Fans of Netflix’s TURN: Washington’s Spies. Read about the British Counterparts.

In the weeks and even months leading up to the Battle of Brandywine, the British sought out information from a network of spies that included local residents who could tell them how to navigate the Brandywine Valley, a region they assumed to be filled with difficult terrain. Many of the names are lost to history, but others are documented as recruits by Joseph Galloway, a former Chester County resident and Philadelphia attorney. Galloway became the notorious assistant to Howe during the Philadelphia Campaign, recommending local residents, for instance, to serve as spies, scouts, or guides. At least three of the guides were Quaker residents from different regions of Chester County.


The Loyalist guide Richard Swanwick owned extensive properties in West Caln and Charlestown Townships, and wrote in a compensation claim to the British that he was approached by Galloway after the Sept. 11th battle “in the name of Sir Wm. Howe who requested [his] services in pointing out the Roads and obtaining Intelligence of the force and situations of the American Army.”

At least two of Galloway’s group assisted the British at the Brandywine: John Jackson, a clockmaker from East Marlborough and Curtis Lewis, a blacksmith in East Caln who owed extensive lands in the Bradfords where the Upper Fords were located.
In Lewis’ compensation claim, he stressed the usual “Knowledge of the Country,” but also wrote of his long employment, acting as a guide from the Head of the Elk and later leading what was termed the flanking party from Kennett Square.

Not much is known of Jackson, except that he may have later escaped to Nova Scotia, but Curtis’ eventual downfall can be traced through the minutes of the Bradford Friends Meeting.
Curtis was not only disowned by the Meeting, but he was also forced into exile after the Continentals assumed control of his extensive West Bradford lands. In 1779, he fled with his family to Long Island and lost his lands a second time for working again with the British. He contracted a disease and died penniless within the year.


Galloway may be the best-known spy, largely because he made such a dramatic turn at the start of the Revolution. A former delegate to the First Continental Congress and a close ally of Benjamin Franklin, Galloway later rejected all attempts at American independence and abandoned both Congress and the Pennsylvania Provincial Assembly, where he had served as Speaker of the House.

The spy, Joseph Galloway, from a drawing depicting him
as a young man by Thomas Emmet, 1885

Galloway then became an informal advisor to Howe on the Philadelphia Campaign of 1777, and perhaps did the most damage to the American cause by serving as his guide on the infamous British “Left Hook” or flanking movement through Chester County, Pa., just before the Battle of Brandywine.

Indeed, it was Galloway who was said to have recruited Jackson and Curtis, who lived in Chester County and were apparently familiar with the area’s winding roads as well as the Upper Fords of the Brandywine River. (The British cross two fords above the “Forks of the Brandywine” near present-day West Chester.)

Galloway, who lived in Philadelphia, had an equally firm grasp on the territory of Chester Country. The Hessian officer Ewald was so impressed with Galloway, he pronounced him a “Real geographical chart.”


Ewald led one of the Hessian units on the flanking maneuver and he later reported that he had ordered that they were to move as “slowly as possible, to use all caution in order not [to] fall into an ambuscade [ambush], as the area was traversed by hills, woodlands, marshes, and the steepest defiles.”

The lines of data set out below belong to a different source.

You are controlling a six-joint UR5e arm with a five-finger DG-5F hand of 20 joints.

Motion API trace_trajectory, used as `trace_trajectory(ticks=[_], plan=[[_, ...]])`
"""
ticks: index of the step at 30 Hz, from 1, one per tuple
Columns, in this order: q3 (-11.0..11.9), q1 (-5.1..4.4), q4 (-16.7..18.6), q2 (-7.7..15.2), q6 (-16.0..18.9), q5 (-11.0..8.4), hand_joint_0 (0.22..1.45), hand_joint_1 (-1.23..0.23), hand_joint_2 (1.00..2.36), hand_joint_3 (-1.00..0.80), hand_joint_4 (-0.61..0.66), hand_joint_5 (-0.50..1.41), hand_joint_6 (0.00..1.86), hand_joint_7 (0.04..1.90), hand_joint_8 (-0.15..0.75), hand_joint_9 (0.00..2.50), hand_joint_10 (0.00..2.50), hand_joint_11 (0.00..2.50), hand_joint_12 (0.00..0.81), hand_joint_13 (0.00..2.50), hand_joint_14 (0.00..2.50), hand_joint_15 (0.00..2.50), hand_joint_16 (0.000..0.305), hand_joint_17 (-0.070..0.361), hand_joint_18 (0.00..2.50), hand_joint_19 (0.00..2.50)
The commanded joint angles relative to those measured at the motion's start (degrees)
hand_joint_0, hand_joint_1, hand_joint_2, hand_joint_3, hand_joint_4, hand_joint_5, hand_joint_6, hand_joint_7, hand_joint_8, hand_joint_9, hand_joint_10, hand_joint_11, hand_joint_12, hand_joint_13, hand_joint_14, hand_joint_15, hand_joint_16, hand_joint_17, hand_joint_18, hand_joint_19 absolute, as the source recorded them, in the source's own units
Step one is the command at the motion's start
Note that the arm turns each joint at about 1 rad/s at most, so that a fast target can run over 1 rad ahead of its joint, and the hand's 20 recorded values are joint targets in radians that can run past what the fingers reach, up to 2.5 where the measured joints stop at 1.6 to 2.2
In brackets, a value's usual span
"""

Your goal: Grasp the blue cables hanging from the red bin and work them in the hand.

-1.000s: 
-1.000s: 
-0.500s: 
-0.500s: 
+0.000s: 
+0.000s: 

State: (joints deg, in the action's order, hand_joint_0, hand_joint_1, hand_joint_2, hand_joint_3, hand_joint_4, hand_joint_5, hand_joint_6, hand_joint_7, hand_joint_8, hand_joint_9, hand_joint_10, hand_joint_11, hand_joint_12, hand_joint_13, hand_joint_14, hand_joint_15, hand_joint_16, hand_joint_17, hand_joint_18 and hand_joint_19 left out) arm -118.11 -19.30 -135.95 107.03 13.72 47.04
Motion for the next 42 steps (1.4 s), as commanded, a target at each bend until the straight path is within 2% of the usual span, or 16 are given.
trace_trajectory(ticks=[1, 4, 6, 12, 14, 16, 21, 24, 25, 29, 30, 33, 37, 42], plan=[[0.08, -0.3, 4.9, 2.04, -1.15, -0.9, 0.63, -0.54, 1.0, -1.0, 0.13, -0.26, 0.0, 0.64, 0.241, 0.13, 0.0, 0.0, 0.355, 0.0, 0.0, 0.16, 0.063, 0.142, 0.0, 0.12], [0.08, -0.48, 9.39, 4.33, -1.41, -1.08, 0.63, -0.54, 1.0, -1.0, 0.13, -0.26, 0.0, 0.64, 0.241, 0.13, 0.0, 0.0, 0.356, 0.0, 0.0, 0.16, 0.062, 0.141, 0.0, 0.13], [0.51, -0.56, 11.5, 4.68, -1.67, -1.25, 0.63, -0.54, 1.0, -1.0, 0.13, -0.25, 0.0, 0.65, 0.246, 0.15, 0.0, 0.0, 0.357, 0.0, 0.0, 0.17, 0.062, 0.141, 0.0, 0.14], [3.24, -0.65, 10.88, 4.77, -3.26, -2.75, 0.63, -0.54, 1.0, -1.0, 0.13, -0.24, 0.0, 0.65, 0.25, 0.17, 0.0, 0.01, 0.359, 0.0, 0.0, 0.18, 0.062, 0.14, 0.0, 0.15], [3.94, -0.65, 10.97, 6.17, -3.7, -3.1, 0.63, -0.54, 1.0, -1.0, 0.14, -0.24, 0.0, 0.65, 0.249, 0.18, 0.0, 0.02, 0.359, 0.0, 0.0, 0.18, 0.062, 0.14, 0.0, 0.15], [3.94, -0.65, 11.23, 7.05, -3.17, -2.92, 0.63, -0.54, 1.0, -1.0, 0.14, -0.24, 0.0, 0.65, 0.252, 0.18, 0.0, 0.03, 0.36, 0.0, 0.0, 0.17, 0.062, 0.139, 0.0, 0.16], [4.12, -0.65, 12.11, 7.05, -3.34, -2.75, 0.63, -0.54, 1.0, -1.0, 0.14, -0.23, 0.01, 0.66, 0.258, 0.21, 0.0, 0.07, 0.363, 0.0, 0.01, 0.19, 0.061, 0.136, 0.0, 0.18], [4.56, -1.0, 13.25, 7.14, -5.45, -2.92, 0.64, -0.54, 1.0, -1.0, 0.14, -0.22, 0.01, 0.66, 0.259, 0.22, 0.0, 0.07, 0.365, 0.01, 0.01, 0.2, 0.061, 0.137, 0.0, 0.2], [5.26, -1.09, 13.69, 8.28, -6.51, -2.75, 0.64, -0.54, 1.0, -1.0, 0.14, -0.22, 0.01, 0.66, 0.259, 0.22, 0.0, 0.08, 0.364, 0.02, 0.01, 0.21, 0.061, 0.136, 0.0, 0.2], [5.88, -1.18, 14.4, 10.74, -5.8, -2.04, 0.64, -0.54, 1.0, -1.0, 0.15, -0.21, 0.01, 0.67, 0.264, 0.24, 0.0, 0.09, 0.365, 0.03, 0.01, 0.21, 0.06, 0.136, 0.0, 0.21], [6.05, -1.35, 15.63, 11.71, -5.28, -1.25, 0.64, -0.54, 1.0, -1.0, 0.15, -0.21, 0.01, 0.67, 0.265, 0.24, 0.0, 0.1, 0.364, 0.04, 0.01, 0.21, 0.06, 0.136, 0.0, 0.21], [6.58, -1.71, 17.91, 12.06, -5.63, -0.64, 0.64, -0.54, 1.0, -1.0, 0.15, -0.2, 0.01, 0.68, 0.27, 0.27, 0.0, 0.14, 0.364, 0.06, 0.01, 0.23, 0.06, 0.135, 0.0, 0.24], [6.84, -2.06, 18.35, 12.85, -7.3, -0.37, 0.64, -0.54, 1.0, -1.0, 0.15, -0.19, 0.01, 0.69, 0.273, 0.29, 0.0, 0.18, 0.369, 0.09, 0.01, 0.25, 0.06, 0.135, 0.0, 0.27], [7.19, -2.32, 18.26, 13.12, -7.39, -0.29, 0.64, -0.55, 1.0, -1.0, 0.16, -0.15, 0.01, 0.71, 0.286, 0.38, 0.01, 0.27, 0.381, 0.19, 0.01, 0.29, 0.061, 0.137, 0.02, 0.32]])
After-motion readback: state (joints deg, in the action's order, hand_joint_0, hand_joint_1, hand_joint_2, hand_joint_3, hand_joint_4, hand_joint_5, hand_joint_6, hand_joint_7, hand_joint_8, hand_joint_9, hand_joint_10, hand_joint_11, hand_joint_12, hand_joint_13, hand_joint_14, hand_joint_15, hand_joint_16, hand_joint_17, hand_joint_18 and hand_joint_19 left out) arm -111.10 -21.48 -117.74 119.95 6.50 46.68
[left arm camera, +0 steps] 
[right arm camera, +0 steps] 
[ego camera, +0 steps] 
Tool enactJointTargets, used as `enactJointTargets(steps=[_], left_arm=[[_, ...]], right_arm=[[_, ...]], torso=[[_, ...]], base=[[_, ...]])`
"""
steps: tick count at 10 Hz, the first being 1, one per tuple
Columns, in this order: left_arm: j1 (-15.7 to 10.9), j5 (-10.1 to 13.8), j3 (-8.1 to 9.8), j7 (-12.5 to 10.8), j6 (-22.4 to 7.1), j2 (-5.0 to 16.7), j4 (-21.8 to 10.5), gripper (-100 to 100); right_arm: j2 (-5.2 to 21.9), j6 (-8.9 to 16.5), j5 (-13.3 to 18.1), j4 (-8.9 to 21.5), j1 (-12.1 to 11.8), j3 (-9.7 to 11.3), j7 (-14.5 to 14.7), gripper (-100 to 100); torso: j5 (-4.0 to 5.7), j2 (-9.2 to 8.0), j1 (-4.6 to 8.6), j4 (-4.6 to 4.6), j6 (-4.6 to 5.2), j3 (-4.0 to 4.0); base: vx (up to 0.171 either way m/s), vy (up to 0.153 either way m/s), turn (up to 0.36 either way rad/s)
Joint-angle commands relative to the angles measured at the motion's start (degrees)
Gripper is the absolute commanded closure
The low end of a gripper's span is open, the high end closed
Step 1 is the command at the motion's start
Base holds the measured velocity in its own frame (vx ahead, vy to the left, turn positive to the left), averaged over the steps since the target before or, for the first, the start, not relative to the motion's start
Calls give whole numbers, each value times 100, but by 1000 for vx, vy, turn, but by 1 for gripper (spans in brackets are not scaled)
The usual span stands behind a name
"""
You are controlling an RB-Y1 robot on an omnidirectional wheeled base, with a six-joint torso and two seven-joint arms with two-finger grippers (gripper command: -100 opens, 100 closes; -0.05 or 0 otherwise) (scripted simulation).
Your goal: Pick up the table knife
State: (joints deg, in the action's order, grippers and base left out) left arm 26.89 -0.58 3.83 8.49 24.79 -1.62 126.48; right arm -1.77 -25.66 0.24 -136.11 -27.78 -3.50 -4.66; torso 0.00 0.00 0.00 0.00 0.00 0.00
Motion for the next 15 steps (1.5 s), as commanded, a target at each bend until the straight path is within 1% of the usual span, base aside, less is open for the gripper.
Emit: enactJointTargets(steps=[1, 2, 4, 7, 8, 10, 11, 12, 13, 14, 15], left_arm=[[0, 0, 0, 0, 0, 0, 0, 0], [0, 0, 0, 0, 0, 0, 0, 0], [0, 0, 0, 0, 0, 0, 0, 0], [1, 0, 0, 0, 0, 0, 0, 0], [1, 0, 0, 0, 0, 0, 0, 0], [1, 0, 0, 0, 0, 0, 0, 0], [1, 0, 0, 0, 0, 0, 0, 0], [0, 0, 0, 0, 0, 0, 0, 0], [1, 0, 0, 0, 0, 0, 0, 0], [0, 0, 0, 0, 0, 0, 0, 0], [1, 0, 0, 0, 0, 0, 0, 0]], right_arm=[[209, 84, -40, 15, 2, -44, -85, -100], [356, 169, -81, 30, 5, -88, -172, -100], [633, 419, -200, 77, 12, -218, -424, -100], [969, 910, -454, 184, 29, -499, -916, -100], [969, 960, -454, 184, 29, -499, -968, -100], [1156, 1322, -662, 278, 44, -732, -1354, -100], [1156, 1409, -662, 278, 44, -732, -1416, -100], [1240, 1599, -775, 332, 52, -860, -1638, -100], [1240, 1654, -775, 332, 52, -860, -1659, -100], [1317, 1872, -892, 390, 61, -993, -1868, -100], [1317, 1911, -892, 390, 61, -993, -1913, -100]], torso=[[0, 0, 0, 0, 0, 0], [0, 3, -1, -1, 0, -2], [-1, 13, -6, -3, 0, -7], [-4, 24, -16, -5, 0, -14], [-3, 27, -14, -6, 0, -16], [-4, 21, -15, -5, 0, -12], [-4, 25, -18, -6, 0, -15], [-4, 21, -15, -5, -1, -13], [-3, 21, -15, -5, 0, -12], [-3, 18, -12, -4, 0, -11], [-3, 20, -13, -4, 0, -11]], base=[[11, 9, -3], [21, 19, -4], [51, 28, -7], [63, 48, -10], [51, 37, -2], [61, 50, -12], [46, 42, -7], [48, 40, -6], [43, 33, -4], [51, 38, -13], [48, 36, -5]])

For much of the morning of September 11, 1777, Galloway was in the lead, helping Howe’s troops to avoid detection; Ewald would later credit Galloway in this sweeping statement: “He constantly judged so correctly that I always found the enemy there where he presumed him to be.”


Galloway was also considered an authority on the cultural and social pulse of Chester County. He had long reassured Howe that the region matched Philadelphia in its high number of Loyalists and that together with the large number of Quakers, the population would be fairly supportive of the Crown.